__Task to complete__.
Your task is to write out the entire listing exactly, omitting its pictures.

__Collected material__.

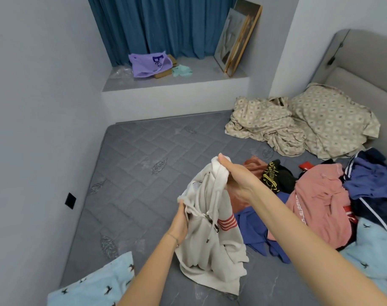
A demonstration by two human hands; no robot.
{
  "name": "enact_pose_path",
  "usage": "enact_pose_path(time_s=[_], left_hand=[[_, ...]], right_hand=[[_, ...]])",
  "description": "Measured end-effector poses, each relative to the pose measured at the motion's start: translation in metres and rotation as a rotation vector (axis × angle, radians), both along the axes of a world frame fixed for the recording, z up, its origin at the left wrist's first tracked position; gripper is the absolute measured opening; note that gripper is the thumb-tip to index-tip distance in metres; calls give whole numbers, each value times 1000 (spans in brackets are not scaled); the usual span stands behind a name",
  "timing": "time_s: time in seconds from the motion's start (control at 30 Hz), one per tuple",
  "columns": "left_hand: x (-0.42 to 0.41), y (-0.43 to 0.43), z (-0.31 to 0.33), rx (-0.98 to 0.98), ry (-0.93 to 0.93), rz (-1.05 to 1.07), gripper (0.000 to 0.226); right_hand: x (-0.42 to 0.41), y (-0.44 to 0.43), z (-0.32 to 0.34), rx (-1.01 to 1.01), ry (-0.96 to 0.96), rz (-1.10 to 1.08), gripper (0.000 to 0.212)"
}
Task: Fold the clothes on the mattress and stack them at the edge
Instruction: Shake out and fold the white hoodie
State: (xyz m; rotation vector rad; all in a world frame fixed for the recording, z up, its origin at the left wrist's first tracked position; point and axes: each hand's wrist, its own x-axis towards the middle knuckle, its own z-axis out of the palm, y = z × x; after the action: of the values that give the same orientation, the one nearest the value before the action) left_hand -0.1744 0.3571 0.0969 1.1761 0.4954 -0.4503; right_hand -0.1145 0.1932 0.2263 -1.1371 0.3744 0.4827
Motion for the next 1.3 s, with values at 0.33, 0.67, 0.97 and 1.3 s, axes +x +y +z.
enact_pose_path(time_s=[0.33, 0.67, 0.97, 1.3], left_hand=[[24, 27, -5, -58, 18, -320, 70], [30, 89, 4, 145, -69, -458, 20], [20, 105, 54, 622, -372, -139, 19], [-57, 90, 183, 678, -770, 98, 19]], right_hand=[[2, -40, -21, 134, 20, 85, 10], [-35, -33, -84, -474, -41, 428, 7], [-50, -32, -59, -830, -391, 135, 22], [-110, -37, 46, -631, -836, -334, 16]])
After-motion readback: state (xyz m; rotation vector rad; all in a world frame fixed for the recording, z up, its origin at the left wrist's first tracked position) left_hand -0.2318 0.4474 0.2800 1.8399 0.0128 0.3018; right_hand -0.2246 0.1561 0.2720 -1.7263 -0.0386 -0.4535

__Answer section__.
A demonstration by two human hands; no robot.
{
  "name": "enact_pose_path",
  "usage": "enact_pose_path(time_s=[_], left_hand=[[_, ...]], right_hand=[[_, ...]])",
  "description": "Measured end-effector poses, each relative to the pose measured at the motion's start: translation in metres and rotation as a rotation vector (axis × angle, radians), both along the axes of a world frame fixed for the recording, z up, its origin at the left wrist's first tracked position; gripper is the absolute measured opening; note that gripper is the thumb-tip to index-tip distance in metres; calls give whole numbers, each value times 1000 (spans in brackets are not scaled); the usual span stands behind a name",
  "timing": "time_s: time in seconds from the motion's start (control at 30 Hz), one per tuple",
  "columns": "left_hand: x (-0.42 to 0.41), y (-0.43 to 0.43), z (-0.31 to 0.33), rx (-0.98 to 0.98), ry (-0.93 to 0.93), rz (-1.05 to 1.07), gripper (0.000 to 0.226); right_hand: x (-0.42 to 0.41), y (-0.44 to 0.43), z (-0.32 to 0.34), rx (-1.01 to 1.01), ry (-0.96 to 0.96), rz (-1.10 to 1.08), gripper (0.000 to 0.212)"
}
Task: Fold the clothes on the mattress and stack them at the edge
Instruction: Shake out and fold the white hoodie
State: (xyz m; rotation vector rad; all in a world frame fixed for the recording, z up, its origin at the left wrist's first tracked position; point and axes: each hand's wrist, its own x-axis towards the middle knuckle, its own z-axis out of the palm, y = z × x; after the action: of the values that give the same orientation, the one nearest the value before the action) left_hand -0.1744 0.3571 0.0969 1.1761 0.4954 -0.4503; right_hand -0.1145 0.1932 0.2263 -1.1371 0.3744 0.4827
Motion for the next 1.3 s, with values at 0.33, 0.67, 0.97 and 1.3 s, axes +x +y +z.
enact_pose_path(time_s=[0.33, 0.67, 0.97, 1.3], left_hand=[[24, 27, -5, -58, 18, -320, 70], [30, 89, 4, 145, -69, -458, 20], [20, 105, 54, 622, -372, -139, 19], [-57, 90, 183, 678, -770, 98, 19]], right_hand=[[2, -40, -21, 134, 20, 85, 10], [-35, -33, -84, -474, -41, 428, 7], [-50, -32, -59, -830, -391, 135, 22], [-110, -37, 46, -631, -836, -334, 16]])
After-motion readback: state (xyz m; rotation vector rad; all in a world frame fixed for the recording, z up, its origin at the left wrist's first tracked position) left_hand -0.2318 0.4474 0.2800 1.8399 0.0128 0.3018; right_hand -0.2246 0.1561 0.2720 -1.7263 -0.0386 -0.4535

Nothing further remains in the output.